§ **TASK DETAILS**: Search the data for "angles". Each line containing it is to be copied.
■ ■ ■ ■ ■
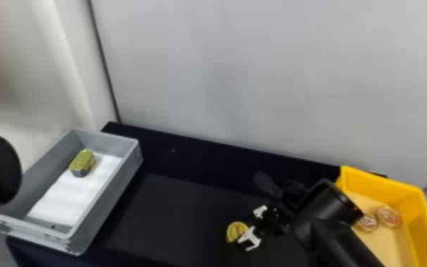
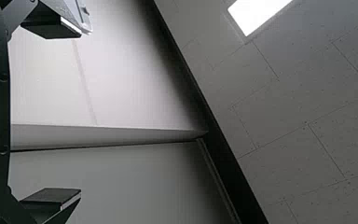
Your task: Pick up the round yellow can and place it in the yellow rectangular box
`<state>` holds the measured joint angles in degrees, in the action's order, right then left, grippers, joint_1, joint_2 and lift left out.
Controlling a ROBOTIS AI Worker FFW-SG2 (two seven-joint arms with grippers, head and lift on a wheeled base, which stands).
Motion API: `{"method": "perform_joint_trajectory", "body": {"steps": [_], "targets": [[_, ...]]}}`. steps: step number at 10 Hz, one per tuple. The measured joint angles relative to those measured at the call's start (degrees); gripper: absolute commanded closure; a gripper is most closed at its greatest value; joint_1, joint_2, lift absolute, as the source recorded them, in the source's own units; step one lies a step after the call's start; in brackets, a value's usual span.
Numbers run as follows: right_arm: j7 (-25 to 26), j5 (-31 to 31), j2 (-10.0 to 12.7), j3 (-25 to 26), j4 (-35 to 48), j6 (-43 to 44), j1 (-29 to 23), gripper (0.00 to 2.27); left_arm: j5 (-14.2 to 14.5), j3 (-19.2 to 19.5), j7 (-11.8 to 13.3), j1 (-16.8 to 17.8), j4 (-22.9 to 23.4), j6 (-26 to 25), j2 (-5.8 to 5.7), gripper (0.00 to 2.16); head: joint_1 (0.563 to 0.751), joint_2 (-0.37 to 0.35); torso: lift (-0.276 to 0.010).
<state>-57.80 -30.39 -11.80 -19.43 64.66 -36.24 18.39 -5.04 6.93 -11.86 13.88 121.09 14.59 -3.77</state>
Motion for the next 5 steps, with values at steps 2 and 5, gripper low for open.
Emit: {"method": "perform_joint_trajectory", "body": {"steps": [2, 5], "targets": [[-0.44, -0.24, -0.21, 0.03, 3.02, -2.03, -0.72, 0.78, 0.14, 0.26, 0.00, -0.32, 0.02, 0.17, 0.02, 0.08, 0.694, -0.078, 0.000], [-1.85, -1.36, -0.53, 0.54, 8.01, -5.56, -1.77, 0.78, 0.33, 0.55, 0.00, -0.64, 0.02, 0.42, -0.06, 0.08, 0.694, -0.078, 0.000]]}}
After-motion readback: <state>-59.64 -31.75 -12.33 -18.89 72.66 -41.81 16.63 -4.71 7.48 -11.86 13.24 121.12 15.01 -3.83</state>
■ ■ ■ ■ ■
§ **SOLUTION TO THIS EXERCISE**:
`<state>` holds the measured joint angles in degrees, in the action's order, right then left, grippers, joint_1, joint_2 and lift left out.
Motion API: `{"method": "perform_joint_trajectory", "body": {"steps": [_], "targets": [[_, ...]]}}`. steps: step number at 10 Hz, one per tuple. The measured joint angles relative to those measured at the call's start (degrees); gripper: absolute commanded closure; a gripper is most closed at its greatest value; joint_1, joint_2, lift absolute, as the source recorded them, in the source's own units; step one lies a step after the call's start; in brackets, a value's usual span.

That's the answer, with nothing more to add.